Correspondence to: Shiv I. S. Grewal1 Correspondence and requests for materials should be addressed to S.I.S.G. (Email: grewals@mail.nih.gov).
Abstract
Eukaryotic transcriptomes are characterized by widespread transcription of noncoding and antisense RNAs1, 2, 3, which is linked to key chromosomal processes, such as chromatin remodelling, gene regulation and heterochromatin assembly4, 5, 6, 7. However, these transcripts can be deleterious, and their accumulation is suppressed by several mechanisms including degradation by the nuclear exosome8, 9. The mechanisms by which cells differentiate coding RNAs from transcripts targeted for degradation are not clear. Here we show that the variant histone H2A.Z, which is loaded preferentially at the 5' ends of genes by the Swr1 complex containing a JmjC domain protein, mediates suppression of antisense transcripts in the fission yeast Schizosaccharomyces pombe genome.

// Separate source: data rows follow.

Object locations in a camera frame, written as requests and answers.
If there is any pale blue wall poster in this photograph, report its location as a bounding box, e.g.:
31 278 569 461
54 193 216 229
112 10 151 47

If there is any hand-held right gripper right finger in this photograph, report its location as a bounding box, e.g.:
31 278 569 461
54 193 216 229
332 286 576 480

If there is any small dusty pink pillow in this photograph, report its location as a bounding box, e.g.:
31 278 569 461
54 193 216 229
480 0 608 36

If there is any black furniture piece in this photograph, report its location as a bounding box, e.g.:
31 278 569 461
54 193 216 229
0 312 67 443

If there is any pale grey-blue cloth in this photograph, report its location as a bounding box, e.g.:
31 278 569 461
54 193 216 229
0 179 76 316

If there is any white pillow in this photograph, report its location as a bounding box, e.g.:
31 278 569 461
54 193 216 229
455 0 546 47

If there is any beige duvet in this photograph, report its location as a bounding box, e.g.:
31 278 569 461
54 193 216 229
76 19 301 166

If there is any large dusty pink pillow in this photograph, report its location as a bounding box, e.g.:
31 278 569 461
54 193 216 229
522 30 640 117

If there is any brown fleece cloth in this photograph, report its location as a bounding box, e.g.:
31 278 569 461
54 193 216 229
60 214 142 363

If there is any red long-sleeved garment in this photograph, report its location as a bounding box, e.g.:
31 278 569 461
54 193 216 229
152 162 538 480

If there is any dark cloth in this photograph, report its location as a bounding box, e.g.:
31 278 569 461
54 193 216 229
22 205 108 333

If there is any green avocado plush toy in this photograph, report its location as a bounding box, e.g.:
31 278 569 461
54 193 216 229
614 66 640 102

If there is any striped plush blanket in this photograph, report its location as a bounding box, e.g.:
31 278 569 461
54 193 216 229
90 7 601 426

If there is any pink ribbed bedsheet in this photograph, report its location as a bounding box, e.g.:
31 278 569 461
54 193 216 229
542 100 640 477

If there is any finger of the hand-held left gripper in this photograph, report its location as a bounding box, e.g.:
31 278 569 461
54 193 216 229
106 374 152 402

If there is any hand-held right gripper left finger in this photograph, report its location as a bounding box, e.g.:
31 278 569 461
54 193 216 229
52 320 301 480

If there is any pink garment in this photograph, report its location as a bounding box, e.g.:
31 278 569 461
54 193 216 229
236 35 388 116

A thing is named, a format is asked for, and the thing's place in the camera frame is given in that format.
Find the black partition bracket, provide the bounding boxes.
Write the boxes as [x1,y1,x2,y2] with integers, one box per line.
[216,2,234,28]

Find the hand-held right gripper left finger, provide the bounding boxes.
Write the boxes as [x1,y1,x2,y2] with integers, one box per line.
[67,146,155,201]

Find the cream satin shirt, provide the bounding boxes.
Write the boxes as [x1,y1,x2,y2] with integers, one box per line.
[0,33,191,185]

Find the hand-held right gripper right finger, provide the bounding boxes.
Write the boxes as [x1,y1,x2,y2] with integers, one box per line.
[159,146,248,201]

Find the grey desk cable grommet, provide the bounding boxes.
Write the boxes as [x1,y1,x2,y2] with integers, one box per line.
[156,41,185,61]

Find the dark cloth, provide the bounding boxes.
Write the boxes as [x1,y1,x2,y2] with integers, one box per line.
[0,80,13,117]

H2A.Z is partially redundant in this regard with the Clr4 (known as SUV39H in mammals)-containing heterochromatin silencing complex that is also distributed at euchromatic loci, and with RNA interference component Argonaute (Ago1). Loss of Clr4 or Ago1 alone has little effect on antisense transcript levels, but cells lacking either of these factors and H2A.Z show markedly increased levels of antisense RNAs that are normally degraded by the exosome. These analyses suggest that as well as performing other functions, H2A.Z is a component of a genome indexing mechanism that cooperates with heterochromatin and RNAi factors to suppress read-through antisense transcripts.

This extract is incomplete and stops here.